Task: Write out the listing below again, precisely as it is given.

Exercise data:
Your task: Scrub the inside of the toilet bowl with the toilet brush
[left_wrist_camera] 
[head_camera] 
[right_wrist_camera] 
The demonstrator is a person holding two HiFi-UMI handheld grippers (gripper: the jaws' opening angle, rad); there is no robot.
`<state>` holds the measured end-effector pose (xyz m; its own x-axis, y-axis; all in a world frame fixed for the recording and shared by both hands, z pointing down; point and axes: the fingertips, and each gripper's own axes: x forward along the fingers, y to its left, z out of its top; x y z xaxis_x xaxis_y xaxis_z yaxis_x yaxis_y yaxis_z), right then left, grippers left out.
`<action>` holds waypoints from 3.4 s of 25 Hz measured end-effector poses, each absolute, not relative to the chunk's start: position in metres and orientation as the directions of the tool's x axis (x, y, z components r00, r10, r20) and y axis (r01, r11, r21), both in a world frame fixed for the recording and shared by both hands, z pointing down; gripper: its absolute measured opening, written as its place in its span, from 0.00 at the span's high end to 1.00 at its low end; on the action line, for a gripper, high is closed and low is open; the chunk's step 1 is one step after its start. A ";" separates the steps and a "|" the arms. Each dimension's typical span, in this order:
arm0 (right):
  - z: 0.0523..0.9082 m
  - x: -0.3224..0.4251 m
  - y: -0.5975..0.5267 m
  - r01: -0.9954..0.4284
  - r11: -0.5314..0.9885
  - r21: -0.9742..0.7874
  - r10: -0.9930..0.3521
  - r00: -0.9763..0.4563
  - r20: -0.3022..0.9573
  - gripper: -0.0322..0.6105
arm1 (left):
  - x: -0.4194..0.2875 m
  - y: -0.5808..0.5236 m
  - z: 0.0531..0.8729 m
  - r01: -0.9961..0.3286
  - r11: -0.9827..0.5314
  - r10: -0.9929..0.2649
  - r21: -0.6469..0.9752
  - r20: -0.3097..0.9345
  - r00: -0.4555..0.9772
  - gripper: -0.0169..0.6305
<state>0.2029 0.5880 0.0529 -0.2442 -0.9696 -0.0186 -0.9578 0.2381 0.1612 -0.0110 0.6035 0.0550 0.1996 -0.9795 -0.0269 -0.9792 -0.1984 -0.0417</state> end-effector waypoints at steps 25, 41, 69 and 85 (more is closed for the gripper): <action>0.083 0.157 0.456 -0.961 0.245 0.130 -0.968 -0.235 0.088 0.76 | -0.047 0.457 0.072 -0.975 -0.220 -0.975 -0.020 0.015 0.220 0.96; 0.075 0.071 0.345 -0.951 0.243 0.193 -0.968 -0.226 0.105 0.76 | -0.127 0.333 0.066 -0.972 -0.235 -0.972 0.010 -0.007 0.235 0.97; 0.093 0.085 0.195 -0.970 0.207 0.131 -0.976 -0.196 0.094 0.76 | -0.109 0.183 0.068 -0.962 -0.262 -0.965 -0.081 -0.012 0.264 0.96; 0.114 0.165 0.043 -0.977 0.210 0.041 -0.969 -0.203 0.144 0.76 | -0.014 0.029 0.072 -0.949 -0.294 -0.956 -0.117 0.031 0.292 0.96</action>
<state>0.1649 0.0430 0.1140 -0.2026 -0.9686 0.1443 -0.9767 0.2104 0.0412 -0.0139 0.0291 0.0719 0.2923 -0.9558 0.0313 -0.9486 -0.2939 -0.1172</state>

Completed exercise:
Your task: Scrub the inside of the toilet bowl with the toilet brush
[left_wrist_camera] 
[head_camera] 
[right_wrist_camera] 
The demonstrator is a person holding two HiFi-UMI handheld grippers (gripper: the jaws' opening angle, rad); there is no robot.
`<state>` holds the measured end-effector pose (xyz m; its own x-axis, y-axis; all in a world frame fixed for the recording and shared by both hands, z pointing down; point and axes: the fingertips, and each gripper's own axes: x forward along the fingers, y to its left, z out of its top; x y z xaxis_x xaxis_y xaxis_z yaxis_x yaxis_y yaxis_z), right then left, grippers left out.
`<action>` holds waypoints from 3.4 s of 25 Hz measured end-effector poses, each absolute, not relative to the chunk's start: position in metres and orientation as the directions of the tool's x axis (x, y, z components r00, r10, r20) and y axis (r01, r11, r21), both in a world frame fixed for the recording and shared by both hands, z pointing down; gripper: its absolute measured opening, written as its place in its span, from 0.00 at the span's high end to 1.00 at its low end; on the action line, for a gripper, high is closed and low is open; the chunk's step 1 is one step after its start. A ";" separates the steps and a "|" the arms. Each dimension's typical span, in this order:
arm0 (right):
  - z: 0.0523..0.9082 m
  - x: -0.3224..0.4251 m
  - y: -0.5975..0.5267 m
  - r01: -0.9954..0.4284
  - r11: -0.5314..0.9885
  - r21: -0.9742..0.7874
  - r10: -0.9930..0.3521
  - r00: -0.9763..0.4563
  - r20: -0.3022..0.9573
  - gripper: -0.0322..0.6105
arm1 (left):
  - x: -0.4194..0.2875 m
  - y: -0.5808..0.5236 m
  - z: 0.0531..0.8729 m
  - r01: -0.9961..0.3286
  - r11: -0.9827..0.5314
  - r10: -0.9929..0.2649
  - r21: -0.6469..0.9752
  - r20: -0.3097..0.9345
  - r00: -0.4555..0.9772
  - gripper: -0.0169..0.6305
<state>0.2029 0.5880 0.0529 -0.2442 -0.9696 -0.0186 -0.9578 0.2381 0.1612 -0.0110 0.6035 0.0550 0.1996 -0.9795 -0.0269 -0.9792 -0.1984 -0.0417</state> end-effector waypoints at steps 25, 41, 69 and 85 (more is closed for the gripper): <action>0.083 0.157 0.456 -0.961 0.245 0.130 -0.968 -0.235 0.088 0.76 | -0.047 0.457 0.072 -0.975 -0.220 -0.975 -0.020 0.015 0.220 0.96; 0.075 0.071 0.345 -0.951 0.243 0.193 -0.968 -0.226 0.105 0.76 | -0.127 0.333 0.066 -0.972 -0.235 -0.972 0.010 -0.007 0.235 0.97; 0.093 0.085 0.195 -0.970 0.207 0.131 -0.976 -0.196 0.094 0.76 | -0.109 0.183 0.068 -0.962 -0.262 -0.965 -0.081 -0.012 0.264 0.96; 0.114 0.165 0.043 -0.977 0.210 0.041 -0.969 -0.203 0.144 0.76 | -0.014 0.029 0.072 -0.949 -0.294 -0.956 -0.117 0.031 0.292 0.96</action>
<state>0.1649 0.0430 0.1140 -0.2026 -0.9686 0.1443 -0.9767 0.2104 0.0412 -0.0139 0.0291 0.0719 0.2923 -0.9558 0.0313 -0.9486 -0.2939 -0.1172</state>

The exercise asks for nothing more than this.